Exercise directions: Should a line in the entries below contain "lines", return that line.

Input records:
====
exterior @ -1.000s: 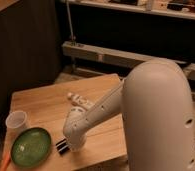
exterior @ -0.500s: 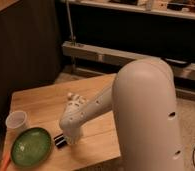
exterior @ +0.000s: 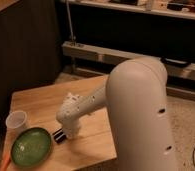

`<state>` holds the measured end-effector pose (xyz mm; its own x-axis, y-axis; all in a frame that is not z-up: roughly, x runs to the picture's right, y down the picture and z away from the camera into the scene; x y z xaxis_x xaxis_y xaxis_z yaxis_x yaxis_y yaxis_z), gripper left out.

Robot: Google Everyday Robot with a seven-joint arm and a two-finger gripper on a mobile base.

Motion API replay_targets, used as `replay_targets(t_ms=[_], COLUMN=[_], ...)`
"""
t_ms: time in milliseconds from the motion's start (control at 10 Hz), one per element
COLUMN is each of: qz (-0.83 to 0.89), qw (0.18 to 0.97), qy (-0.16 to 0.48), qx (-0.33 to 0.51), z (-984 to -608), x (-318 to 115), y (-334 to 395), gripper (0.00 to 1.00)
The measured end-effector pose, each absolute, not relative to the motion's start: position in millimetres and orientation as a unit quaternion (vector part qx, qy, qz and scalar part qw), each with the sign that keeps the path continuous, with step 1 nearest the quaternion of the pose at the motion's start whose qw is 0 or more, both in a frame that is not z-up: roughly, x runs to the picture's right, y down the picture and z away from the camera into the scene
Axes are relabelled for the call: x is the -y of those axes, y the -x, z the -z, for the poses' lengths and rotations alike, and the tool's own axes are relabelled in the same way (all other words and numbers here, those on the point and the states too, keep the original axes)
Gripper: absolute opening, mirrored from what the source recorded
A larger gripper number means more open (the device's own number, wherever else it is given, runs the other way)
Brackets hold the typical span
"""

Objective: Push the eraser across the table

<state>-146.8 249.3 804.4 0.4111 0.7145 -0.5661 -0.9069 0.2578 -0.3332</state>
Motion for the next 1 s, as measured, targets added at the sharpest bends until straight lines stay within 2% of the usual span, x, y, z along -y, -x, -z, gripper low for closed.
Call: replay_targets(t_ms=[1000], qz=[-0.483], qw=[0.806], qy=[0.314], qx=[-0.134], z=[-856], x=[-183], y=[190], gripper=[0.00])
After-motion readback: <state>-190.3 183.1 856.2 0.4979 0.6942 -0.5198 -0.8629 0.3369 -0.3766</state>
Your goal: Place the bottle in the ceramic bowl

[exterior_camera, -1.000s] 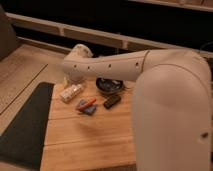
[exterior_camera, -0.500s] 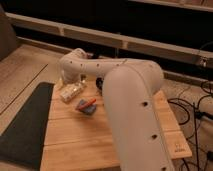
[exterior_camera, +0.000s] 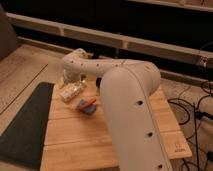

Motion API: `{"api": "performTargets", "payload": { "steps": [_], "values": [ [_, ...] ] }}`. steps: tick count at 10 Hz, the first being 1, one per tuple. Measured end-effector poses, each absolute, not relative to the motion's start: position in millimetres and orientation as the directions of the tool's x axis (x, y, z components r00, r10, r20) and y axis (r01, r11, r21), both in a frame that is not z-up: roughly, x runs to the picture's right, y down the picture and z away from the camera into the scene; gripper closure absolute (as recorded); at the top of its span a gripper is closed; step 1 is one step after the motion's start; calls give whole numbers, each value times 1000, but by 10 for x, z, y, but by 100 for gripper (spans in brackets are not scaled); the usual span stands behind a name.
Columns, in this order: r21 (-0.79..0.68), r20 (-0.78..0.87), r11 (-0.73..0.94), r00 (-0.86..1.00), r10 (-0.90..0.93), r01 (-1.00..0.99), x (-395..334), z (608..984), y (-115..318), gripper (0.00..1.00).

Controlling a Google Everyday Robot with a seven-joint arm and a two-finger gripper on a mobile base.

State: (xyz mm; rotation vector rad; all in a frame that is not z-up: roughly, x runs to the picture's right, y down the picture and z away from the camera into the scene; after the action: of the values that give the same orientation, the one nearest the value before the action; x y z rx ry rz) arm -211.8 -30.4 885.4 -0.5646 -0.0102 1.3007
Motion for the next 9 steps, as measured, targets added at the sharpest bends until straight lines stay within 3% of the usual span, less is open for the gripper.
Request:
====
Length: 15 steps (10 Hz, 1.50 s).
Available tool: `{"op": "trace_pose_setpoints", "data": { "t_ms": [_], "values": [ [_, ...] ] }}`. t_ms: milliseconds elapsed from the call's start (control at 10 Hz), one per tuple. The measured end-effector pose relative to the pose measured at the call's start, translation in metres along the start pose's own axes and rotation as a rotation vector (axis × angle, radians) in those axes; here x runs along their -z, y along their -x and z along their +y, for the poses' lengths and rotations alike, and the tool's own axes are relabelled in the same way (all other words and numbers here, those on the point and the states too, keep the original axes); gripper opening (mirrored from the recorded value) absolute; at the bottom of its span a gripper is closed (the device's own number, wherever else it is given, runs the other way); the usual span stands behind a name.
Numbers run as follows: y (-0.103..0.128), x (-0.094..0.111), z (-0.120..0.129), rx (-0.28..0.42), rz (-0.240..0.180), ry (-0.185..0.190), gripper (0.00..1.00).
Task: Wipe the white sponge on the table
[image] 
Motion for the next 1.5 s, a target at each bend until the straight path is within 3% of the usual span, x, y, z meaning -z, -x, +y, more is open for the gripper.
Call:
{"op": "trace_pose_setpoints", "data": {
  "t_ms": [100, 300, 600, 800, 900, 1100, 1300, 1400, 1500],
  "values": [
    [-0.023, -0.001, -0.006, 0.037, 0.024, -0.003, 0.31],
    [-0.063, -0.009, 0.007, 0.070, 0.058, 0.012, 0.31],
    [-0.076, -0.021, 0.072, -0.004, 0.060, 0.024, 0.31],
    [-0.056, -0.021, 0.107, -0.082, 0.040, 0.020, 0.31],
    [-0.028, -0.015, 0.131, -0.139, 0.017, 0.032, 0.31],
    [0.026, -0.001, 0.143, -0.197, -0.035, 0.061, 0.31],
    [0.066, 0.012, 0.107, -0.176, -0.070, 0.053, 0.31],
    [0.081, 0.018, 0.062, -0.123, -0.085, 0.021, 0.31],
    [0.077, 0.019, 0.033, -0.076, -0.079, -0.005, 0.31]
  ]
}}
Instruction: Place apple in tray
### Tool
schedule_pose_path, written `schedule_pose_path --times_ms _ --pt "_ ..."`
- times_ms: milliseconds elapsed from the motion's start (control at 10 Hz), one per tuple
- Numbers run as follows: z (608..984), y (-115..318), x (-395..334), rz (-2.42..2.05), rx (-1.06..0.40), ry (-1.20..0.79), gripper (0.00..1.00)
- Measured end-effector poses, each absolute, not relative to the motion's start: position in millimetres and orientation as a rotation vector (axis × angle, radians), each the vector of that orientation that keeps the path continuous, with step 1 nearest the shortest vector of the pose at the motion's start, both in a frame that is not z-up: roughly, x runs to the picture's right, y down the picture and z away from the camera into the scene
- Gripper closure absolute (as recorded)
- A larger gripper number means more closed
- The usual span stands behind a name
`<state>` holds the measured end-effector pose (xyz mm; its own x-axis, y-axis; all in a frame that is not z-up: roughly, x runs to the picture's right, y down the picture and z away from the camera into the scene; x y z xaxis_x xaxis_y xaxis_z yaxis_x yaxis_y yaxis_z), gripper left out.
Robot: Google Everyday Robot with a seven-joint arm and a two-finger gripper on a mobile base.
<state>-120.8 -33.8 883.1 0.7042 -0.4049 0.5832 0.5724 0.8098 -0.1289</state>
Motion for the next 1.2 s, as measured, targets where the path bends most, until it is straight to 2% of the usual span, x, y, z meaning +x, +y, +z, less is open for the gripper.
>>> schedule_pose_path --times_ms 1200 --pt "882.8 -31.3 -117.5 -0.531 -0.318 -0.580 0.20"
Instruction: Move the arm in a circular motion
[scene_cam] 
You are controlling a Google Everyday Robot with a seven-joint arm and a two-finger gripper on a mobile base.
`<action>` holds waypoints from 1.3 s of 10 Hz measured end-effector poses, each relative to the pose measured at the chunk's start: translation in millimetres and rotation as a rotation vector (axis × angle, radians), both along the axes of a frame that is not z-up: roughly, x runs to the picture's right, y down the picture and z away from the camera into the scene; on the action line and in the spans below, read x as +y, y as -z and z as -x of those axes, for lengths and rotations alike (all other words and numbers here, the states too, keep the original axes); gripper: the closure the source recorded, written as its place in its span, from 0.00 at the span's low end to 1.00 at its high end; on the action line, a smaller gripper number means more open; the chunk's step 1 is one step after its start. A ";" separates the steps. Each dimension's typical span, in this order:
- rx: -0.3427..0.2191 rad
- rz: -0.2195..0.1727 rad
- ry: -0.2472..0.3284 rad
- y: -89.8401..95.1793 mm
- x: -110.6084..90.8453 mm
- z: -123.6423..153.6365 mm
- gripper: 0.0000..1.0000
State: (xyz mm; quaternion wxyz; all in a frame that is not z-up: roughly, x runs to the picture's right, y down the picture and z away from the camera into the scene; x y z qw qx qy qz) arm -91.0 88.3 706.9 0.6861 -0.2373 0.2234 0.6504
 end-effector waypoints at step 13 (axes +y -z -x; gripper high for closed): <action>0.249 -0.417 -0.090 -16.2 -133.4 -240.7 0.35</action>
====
Your solution:
Motion for the next 1 s, as measured, targets added at the sharpest bends until straight lines stay within 2% of the usual span, x, y, z along -y, -x, -z, gripper low for closed.
Motion for the next 9 steps, as measured, targets added at the sharpest bends until straight lines stay within 3% of the usual span, less is open for the gripper.

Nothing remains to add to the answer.